Feature engineering was performed on the cleaned sample dataset of production decline rate in offshore high water-cut reservoirs. Given the limitations of individual feature engineering methods, such as strong reliance on linear assumptions, sensitivity to noise and small samples, and a lack of dynamic robustness verification [36], this paper adopts a comprehensive feature engineering approach that integrates five methods: linear regression, Grey Relational Analysis (GRA), Shapley Additive Explanations (SHAP), Pearson correlation coefficient, and Mean Decrease Impurity (MDI). The workflow of this integrated approach is illustrated in Figure 3. The main steps of this method are as follows: First, the sample dataset of production decline rate in offshore high water-cut reservoirs is input into linear regression, GRA, SHAP, Pearson correlation coefficient, and MDI to perform their respective calculations and obtain the corresponding results. Second, the top 70% of features are selected based on the feature engineering evaluation criteria of each method. Then, a majority voting approach is applied, where features identified by three or more methods are considered the finally selected key influencing factors. Finally, the selected key influencing factors are output as the dominant factors for the production decline rate in the offshore high water-cut reservoir sample dataset.
The results of linear regression, GRA, SHAP, Pearson correlation coefficient, and MDI are shown in Figure 4, Figure 5, Figure 6, Figure 7, and Figure 8, respectively. In linear regression, GRA, SHAP, Pearson correlation coefficient, and MDI, a larger fitting coefficient with the production decline rate, a higher grey relational grade, a larger SHAP value, a larger absolute value of the Pearson correlation coefficient, and a higher importance score, respectively, indicate that the feature is more likely to be a key influencing factor. The key influencing factors identified by each method are then subjected to majority voting, and the results are shown in Figure 9. As shown in Figure 9, the key influencing factors for the production decline rate in the offshore high water-cut reservoir sample dataset are vertical thickness, perforated thickness, shale content, permeability, crude oil viscosity, formation flow coefficient, and well deviation angle.

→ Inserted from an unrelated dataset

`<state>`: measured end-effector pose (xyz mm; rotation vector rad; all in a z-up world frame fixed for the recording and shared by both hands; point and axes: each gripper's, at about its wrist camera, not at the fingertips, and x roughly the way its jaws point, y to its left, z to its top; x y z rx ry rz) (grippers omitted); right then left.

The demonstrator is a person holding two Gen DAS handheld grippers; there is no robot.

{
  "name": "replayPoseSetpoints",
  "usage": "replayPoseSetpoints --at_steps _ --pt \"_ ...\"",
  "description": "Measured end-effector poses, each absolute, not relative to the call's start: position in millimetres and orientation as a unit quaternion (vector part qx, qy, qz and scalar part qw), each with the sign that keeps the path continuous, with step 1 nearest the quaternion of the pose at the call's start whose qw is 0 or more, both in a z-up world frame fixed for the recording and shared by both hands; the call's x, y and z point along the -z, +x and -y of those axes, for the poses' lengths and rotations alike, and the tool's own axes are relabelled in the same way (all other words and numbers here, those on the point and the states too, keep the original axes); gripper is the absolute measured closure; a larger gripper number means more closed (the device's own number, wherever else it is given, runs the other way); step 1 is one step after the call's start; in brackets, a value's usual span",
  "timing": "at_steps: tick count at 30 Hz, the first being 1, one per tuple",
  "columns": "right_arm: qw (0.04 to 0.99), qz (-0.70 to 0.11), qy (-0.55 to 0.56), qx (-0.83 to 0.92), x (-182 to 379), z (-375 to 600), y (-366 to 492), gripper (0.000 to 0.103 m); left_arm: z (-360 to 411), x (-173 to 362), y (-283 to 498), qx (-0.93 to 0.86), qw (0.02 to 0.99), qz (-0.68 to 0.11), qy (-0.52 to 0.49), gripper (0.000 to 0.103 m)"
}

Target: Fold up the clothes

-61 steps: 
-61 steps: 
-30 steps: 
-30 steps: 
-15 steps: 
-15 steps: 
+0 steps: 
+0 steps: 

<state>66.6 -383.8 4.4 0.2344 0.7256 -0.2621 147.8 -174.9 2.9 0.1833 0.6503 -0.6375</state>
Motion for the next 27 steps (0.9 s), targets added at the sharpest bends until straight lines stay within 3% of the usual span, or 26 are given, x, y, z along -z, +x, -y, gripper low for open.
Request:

3.3. MFO-XGBoost Model Training and Validation

The preprocessed and feature-engineered sample data of production decline rate in offshore high water-cut reservoirs was subjected to Z-score standardization. The data was then divided randomly into a training set and a testing set in a 70:30 ratio.
The MFO algorithm was employed to optimize the hyperparameters of the XGBoost model using the training set. The fitness function was set as the average coefficient of determination (R2) obtained from 10-fold cross-validation of the XGBoost model in each iteration. The population size was set to 50 with 200 iterations. The six hyperparameters optimized were: n_estimators (number of trees), learning_rate (step size for weight updates in each iteration), max_depth (the greatest depth of a tree), gamma (the minimum reduction in the loss function needed to justify an additional split on a leaf node), subsample (the proportion of samples to be randomly selected for each tree), and colsample_bytree (the proportion of features to be randomly selected for each tree). After 200 iterations, the coefficient of determination (R2) of the MFO-XGBoost method on the testing dataset reached a maximum value of 0.9128 and converged at the 180th iteration. The iterative optimization process of the optimal hyperparameters for MFO-XGBoost is shown in Figure 10, and the optimal hyperparameter values for the MFO-XGBoost method are listed in Table 3.
The MFO-XGBoost method, built using the optimal hyperparameter combination, was used to predict the production decline rate in offshore high water-cut reservoirs. The calculated results from the exponential decline model were taken as the true values of the production decline rate. The results are shown in Figure 11. The results indicate that the MFO-XGBoost method achieved a coefficient of determination (R2) of 0.9542 on the training set and 0.9128 on the testing set. This demonstrates that the MFO-XGBoost method exhibits a good predictive performance for the production decline rate in offshore high water-cut reservoirs.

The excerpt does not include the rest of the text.